PROMPT: In the records below, count the lines that have "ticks" and answer with the number alone.
--- EXTRACTED ENTRIES Enclosed Below ---
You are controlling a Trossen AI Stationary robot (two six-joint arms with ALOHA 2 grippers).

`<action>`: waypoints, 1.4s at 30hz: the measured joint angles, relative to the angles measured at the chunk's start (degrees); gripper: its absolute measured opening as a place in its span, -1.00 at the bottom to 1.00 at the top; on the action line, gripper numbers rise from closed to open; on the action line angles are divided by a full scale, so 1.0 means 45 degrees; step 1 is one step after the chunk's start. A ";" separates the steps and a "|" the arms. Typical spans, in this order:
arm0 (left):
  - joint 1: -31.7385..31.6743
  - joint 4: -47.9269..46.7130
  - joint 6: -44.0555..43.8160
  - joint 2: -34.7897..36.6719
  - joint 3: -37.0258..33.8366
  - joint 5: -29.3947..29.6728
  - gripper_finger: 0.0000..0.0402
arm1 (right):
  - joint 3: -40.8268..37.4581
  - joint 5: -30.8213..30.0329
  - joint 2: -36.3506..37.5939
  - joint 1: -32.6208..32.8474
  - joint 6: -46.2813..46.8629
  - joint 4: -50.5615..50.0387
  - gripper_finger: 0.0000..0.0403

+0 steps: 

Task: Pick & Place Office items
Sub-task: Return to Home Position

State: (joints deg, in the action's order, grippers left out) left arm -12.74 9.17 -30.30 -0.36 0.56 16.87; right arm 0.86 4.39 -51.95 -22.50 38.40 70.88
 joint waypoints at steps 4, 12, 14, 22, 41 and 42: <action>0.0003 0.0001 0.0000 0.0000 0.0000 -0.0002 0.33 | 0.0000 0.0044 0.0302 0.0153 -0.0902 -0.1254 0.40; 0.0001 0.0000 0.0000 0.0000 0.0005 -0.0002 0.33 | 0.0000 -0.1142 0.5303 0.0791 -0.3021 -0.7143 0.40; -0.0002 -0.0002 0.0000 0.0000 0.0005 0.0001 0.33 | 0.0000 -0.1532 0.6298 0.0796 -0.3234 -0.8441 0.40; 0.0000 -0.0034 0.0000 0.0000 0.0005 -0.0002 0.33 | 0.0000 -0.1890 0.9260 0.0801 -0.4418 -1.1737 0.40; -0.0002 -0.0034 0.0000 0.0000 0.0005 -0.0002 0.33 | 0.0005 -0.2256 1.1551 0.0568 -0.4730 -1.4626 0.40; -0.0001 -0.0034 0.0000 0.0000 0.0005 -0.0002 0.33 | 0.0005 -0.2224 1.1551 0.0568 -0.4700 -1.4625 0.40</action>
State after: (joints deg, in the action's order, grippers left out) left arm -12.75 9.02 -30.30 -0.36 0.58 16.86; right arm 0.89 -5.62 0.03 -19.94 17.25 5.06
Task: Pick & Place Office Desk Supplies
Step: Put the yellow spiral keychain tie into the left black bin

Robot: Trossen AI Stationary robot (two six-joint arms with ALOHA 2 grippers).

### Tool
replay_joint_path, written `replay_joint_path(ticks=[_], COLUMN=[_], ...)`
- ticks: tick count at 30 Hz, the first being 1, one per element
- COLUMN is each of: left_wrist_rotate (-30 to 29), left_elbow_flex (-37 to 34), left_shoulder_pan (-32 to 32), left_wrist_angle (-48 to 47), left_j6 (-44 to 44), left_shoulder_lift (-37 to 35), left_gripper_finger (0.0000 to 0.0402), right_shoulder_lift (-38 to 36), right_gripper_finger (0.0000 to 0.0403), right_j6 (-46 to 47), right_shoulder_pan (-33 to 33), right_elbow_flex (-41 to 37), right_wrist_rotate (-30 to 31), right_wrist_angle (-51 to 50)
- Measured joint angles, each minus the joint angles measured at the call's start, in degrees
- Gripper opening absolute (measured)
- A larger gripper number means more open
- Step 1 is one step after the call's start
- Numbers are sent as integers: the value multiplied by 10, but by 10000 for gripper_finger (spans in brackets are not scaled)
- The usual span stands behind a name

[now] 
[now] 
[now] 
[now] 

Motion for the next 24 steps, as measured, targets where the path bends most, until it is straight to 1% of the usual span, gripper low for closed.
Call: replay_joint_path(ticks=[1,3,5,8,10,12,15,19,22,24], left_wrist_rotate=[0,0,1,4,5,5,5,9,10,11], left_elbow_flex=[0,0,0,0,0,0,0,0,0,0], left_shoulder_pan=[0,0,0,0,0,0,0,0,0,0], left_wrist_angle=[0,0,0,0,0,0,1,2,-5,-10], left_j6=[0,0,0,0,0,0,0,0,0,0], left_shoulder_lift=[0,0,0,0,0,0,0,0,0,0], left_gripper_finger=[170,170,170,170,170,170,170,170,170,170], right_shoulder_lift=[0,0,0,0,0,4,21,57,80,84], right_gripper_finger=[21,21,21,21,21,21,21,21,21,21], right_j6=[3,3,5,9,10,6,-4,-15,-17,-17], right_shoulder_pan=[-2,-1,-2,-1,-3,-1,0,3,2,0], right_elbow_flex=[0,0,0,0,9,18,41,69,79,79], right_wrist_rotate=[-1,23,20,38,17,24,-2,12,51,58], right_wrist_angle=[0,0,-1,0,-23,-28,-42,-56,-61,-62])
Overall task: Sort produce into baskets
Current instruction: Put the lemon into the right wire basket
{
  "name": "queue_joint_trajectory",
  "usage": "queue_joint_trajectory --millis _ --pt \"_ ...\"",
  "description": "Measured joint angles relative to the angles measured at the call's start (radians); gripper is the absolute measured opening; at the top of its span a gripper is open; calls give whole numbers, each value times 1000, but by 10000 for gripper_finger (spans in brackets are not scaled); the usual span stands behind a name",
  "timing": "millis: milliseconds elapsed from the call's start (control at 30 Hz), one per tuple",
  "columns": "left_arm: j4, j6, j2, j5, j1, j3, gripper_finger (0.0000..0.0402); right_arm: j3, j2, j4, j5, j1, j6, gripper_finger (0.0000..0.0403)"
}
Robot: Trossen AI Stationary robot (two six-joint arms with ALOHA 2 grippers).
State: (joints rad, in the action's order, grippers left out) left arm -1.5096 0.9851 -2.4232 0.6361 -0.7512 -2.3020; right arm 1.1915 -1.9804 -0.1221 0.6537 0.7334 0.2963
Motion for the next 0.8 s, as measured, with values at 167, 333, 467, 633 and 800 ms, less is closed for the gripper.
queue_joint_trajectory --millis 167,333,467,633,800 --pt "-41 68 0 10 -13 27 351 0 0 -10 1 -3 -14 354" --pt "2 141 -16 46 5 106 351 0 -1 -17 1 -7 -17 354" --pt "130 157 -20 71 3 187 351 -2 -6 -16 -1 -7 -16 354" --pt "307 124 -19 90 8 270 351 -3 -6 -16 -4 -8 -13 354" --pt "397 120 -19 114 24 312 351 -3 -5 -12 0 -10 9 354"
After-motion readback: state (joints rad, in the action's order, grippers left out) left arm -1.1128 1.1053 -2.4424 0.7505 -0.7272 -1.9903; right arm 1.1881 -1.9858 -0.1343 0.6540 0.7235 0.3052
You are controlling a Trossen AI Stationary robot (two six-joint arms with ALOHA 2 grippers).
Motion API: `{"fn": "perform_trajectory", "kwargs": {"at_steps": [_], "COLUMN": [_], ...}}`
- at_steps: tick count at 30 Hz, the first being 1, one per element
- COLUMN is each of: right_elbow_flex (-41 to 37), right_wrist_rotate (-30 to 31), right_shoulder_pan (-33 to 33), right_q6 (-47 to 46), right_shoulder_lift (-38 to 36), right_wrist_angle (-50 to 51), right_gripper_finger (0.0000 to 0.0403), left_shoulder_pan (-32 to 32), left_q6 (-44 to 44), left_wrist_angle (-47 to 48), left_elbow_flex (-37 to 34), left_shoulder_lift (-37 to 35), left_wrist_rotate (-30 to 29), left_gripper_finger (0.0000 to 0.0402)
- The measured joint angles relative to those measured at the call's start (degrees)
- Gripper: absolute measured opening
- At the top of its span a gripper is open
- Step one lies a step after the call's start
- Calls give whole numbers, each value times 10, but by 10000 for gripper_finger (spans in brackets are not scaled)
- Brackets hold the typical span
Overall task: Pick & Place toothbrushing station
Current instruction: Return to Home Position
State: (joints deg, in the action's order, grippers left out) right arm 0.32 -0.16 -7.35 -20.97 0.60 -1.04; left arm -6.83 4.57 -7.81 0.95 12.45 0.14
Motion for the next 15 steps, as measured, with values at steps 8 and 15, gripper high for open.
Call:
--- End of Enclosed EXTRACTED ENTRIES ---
THE ANSWER: 3